*Work instructions*
Within the material that follows, how many lines include the string "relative"? Answer with the number and nothing more.

*Provided material*
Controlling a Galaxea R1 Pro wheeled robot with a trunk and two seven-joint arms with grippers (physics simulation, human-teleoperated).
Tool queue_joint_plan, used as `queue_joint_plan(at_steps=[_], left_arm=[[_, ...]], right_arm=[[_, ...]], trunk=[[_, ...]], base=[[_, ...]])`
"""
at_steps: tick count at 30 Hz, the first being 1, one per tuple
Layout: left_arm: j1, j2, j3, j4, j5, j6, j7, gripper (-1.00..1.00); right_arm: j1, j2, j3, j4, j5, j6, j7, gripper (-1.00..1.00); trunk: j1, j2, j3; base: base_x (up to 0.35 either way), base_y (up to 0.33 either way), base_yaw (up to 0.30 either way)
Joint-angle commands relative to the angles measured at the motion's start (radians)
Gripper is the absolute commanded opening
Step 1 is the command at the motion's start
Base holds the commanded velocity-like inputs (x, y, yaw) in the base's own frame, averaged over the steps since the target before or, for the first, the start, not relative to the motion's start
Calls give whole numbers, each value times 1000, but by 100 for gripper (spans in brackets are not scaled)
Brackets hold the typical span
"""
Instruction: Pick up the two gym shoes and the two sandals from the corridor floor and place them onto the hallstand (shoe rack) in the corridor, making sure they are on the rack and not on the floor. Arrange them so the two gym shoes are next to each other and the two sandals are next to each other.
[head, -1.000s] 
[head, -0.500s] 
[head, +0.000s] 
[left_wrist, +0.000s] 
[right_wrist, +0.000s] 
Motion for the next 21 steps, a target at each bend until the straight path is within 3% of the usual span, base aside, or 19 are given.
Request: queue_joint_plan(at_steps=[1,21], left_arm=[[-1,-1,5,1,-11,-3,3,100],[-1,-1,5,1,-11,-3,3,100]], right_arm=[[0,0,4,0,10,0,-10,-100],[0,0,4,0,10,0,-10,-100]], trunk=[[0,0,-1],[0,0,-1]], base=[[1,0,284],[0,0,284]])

*Answer for this exercise*
2